Selain itu pula, masih ada beberapa kasus lain yang berkaitan dengan kebebasan berekspresi, ternyata radiasi kebebasannya menyentuh wilayah kebebasan orang atau kelompok lain. Hal inilah yang menyebabkan gesekan antar warga masyarakat yang pada gilirannya terjadinya konflik horizontal yang tidak mudah untuk diselesaikan. Sebagian masyarakat memaknai kebebasan adalah ekspresi tanpa batas, mungkin lebih ekstremnya free-value (bebas nilai). Sementara secara hakiki, tidak mungkin makna kebebasan itu sendiri menciderai harkat kemanusian universal. Oleh karenanya, diperlukan learning-process yang lebih koprehensif kepada masyarakat tentang makna kebebasan yang sejati, melalui pendidikan sosial-politik yang mencerdaskan.
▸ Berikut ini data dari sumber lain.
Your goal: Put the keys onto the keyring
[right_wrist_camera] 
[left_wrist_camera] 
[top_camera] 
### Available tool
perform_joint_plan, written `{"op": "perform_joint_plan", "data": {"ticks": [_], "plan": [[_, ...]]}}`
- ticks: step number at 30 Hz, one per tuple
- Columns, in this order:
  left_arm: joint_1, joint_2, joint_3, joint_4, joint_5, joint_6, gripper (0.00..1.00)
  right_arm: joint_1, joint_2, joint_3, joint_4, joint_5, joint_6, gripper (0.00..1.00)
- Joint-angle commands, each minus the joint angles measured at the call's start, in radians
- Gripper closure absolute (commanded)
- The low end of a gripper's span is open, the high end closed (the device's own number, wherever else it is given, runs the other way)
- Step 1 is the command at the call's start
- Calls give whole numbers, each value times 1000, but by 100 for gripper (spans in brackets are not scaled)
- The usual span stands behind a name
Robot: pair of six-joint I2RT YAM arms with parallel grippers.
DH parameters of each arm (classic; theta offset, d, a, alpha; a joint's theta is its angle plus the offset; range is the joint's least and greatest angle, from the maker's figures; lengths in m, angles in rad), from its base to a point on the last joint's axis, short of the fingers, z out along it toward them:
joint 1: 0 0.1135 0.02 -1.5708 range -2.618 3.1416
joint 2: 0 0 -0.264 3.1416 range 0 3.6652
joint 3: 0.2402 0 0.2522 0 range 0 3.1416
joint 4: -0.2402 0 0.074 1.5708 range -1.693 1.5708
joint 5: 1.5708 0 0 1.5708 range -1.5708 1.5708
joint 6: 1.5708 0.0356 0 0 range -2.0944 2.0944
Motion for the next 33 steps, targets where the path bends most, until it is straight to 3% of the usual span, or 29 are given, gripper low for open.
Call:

Bersamaan dengan itu, masalah patologi sosial semakin sulit dihilangkan karena lemahnya penegakkan hukum di republik ini. Semisal kasus narkoba, justru secara kuantitatif dan kualitatif meningkat. Bahkan uniknya, tempat tahanan (LP: Lembaga Pemasyarakatan) menjadi basis pengedaran yang paling produktif, padahal LP semestinya menjadi lembaga yang steril dari berbagai “penyakit” masyarakat dan sekaligus membuat efek jera pada para pelakunya. Realitas yang demikian ini semakin menambah rumitnya proses penegakkan hukum yang berkeadilan dan berperadaban.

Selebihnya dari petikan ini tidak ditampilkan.